Вяч. Иванов, размышляя о Хромоножке, восхищался идеальной жизнью «этой женской души, отразившей в себе, как в зеркале, душу великой Матери Сырой Земли» [106] — душу народа русского. Однако не видеть другую часть этой души — не идеальную, а больную, отравленную бесами, — значит искажать весь замысел Достоевского и всю глубинную перспективу его романа.
Роман «Бесы» поведал о смертельной и страшной болезни, охватившей не только один какой-нибудь слой русского общества, но всерьез затронувший и народ в лице самых разных его представителей (будь то юродивые Лебядкина и Семен Яковлевич или разбойник Федька Каторжный, шпигулинские рабочие или «русские мальчики», эркели, толпа, растерзавшая Лизу, или гости на балу гувернанток). Никто в этой ситуации не застрахован от беды, никому нельзя гарантировать безопасность и здоровье.

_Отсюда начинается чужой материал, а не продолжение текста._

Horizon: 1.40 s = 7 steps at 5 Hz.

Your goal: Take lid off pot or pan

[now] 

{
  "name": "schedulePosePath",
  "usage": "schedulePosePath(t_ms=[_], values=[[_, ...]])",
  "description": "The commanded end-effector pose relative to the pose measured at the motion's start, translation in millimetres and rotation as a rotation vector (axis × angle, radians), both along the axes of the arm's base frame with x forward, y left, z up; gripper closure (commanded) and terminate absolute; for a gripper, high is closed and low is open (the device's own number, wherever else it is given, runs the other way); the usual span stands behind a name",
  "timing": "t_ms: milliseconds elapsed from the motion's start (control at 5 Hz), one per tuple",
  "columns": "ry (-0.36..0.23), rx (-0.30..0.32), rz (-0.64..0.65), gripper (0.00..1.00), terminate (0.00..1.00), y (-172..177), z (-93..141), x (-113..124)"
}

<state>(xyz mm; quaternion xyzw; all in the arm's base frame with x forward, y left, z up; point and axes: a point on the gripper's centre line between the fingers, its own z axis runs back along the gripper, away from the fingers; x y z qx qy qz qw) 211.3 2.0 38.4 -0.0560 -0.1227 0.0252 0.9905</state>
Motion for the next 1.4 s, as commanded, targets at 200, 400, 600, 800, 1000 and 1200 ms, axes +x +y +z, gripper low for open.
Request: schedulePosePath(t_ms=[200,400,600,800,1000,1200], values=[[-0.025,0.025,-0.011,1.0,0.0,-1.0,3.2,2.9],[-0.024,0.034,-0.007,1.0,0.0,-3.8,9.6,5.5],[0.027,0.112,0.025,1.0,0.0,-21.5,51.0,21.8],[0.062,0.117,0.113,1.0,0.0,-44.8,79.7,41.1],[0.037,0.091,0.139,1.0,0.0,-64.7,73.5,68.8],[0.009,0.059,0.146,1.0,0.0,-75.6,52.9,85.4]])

Люди социальных низов в произведениях Достоевского — самый тонкий и самый точный художественный индикатор процессов, происходящих в обществе, ибо они как бы концентрируют и добродетели и пороки своего времени, дух своей эпохи. Вчерашнее платье барыни сегодня носит горничная, а манеры барина утрированно копирует лакей. Как Захар Обломова не менее своего господина заражен обломовщиной, Савельич Гринева — духом крепостного закона, так и Смердяков перенимает у Ивана Карамазова идею вседозволенности и берет ее в соисполнители злодейства. «Расчетливый бес» Федька Каторжный явно вдохновляется и «необыкновенной способностью» к преступлению своих господ, и их рефлексиями, грабя церкви и убивая со словом божьим на устах. Спившийся и сбившийся с круга брат Марьи Тимофеевны Игнат Лебядкин может существовать, только состоя в свите «хозяев жизни», лакейски им подражая и услужая, продавая себя и паразитируя на сестре. Люди, «наказанные богом» (ведь именно так называет Хроникер Хромоножку), находясь в оппозиции к обществу, вместе с тем плоть от плоти этого общества и в равной степени открыты и народной правде, и царящему в мире злу; они же первые и неизбежные жертвы зла.

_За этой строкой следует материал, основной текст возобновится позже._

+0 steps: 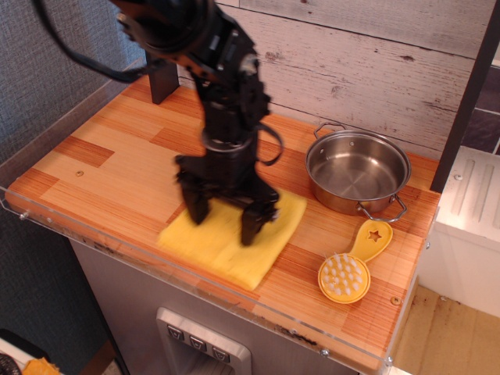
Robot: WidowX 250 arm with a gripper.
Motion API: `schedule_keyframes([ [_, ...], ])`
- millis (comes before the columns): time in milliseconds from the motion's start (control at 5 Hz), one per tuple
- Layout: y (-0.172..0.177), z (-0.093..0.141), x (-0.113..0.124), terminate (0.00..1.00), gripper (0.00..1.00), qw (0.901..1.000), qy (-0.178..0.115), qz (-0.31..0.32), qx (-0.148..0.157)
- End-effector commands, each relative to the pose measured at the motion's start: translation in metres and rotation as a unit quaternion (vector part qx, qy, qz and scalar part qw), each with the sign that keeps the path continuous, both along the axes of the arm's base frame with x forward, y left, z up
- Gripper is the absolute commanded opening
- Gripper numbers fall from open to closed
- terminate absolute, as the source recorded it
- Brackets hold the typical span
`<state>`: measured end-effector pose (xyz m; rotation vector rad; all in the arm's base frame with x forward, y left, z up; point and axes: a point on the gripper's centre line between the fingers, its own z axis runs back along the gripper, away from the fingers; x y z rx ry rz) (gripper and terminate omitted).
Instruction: Move the yellow cloth to the lower middle of the table
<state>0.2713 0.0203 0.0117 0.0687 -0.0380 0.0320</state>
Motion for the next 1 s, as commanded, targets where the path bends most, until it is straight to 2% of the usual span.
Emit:
schedule_keyframes([
  [0, 0.012, 0.061, 0.019, 0.00, 1.00, 0.9974, -0.064, 0.029, -0.017],
  [200, 0.001, 0.079, 0.026, 0.00, 1.00, 0.9968, -0.073, 0.007, -0.033],
  [400, -0.007, 0.093, 0.025, 0.00, 1.00, 0.9968, -0.069, -0.014, -0.037],
  [800, 0.002, 0.101, 0.009, 0.00, 1.00, 0.9978, -0.052, -0.004, -0.041],
])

Народ, вовлеченный в бесовские действа, духовно болен и более других нуждается в исцелении, потому что не всегда знает о своей болезни. Вот самая откровенная и мужественная правда, сказанная Достоевским о современной ему России, доказывающая, сколь трезво оценивал писатель внутренние возможности и отдельного человека, и совокупности людей, как далек был от идеализации этих возможностей.

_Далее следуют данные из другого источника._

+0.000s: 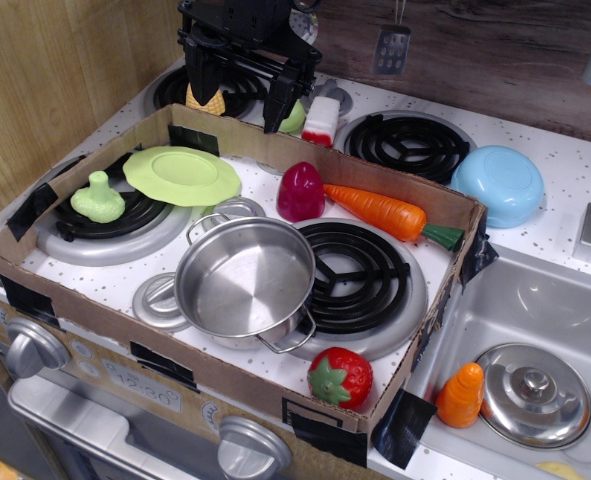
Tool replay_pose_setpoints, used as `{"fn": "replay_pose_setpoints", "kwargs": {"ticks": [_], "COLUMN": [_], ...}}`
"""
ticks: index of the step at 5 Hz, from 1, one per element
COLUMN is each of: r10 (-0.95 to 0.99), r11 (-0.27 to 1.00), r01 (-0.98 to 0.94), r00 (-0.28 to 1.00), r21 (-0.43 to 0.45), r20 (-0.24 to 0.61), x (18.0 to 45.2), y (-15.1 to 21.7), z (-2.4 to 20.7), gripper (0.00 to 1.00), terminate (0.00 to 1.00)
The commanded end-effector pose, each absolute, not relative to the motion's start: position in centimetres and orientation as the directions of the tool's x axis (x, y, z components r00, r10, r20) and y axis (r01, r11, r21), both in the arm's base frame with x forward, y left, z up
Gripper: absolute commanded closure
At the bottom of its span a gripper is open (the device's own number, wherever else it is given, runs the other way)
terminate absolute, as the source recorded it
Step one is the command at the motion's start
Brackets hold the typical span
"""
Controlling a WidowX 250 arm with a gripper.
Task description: Put broccoli in pot
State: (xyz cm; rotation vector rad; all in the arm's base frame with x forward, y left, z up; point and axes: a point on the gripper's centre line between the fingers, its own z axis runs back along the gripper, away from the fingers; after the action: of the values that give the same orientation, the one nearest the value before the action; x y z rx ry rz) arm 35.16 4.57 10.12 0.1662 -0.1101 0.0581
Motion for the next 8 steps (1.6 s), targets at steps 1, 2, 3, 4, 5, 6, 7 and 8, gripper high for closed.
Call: {"fn": "replay_pose_setpoints", "kwargs": {"ticks": [1, 2, 3, 4, 5, 6, 7, 8], "r10": [0.049, 0.089, 0.106, 0.103, 0.114, 0.153, 0.203, 0.235], "r11": [0.985, 0.981, 0.974, 0.969, 0.967, 0.958, 0.95, 0.938], "r01": [-0.067, -0.111, -0.135, -0.137, -0.147, -0.19, -0.239, -0.275], "r00": [0.992, 0.986, 0.981, 0.98, 0.98, 0.971, 0.961, 0.953], "r21": [0.162, 0.161, 0.181, 0.206, 0.209, 0.213, 0.201, 0.213], "r20": [0.114, 0.14, 0.16, 0.168, 0.162, 0.181, 0.187, 0.193], "x": [35.2, 34.2, 33.6, 33.3, 33.2, 32.0, 30.5, 29.4], "y": [4.6, 5.9, 7.4, 9.0, 10.6, 11.8, 12.5, 13.1], "z": [10.1, 10.4, 11.4, 12.2, 12.4, 11.5, 10.5, 10.0], "gripper": [0.0, 0.0, 0.0, 0.0, 0.0, 0.0, 0.0, 0.0], "terminate": [0.0, 0.0, 0.0, 0.0, 0.0, 0.0, 0.0, 0.0]}}
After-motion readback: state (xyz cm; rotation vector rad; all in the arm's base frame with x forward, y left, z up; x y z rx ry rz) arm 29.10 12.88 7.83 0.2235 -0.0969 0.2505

Вскоре после окончания «Бесов» в «Дневнике писателя» за 1873 год Достоевский писал: «Тут являются перед нами два народные типа, в высшей степени изображающие нам русский народ в его целом. Это прежде всего забвение всякой мерки во всем… Это потребность хватить через край, потребность в замирающем ощущении, дойдя до пропасти, свеситься в нее наполовину, заглянуть в самую бездну и — в частных случаях, но весьма нередких — броситься в нее как ошалелому вниз головой. Это потребность отрицания в человеке, иногда самом неотрицающем и благоговеющем, отрицания всего, самой главной святыни сердца своего, самого полного идеала своего, всей народной святыни во всей ее полноте, перед которой сейчас лишь благоговел и которая вдруг как будто стала ему невыносимым каким-то бременем» (21, 35). Достоевского поражала та «торопливость, стремительность, с которую русский человек спешит иногда заявить себя, в иные характерные минуты своей или народной жизни заявить себя в хорошем или в поганом. Иногда тут просто нет удержу. Любовь ли, вино ли, разгул, самолюбие, зависть — тут иной русский человек отдается почти беззаветно, готов порвать все, отречься от всего, от семьи, обычая, бога» (21, 35). Как далек этот образ от расхоже-хрестоматийного «народ-богоносец», как не совпадает эта характеристика с иной лубочной схемой, с самодовольно-успокоительными здравицами в честь «народа и почвы». Но зато и веры больше словам Достоевского, когда он утверждает: «С такою же силою, с такою же стремительностью, с такою же жаждою самосохранения и покаяния русский человек, равно как и весь народ, и спасает себя сам, и обыкновенно, когда дойдет до последней черты, то есть когда уже идти больше некуда» (21, 35).
Воистину: «Ангел никогда не падает, бес до того упал, что всегда лежит, человек падает и восстает» (11, 184).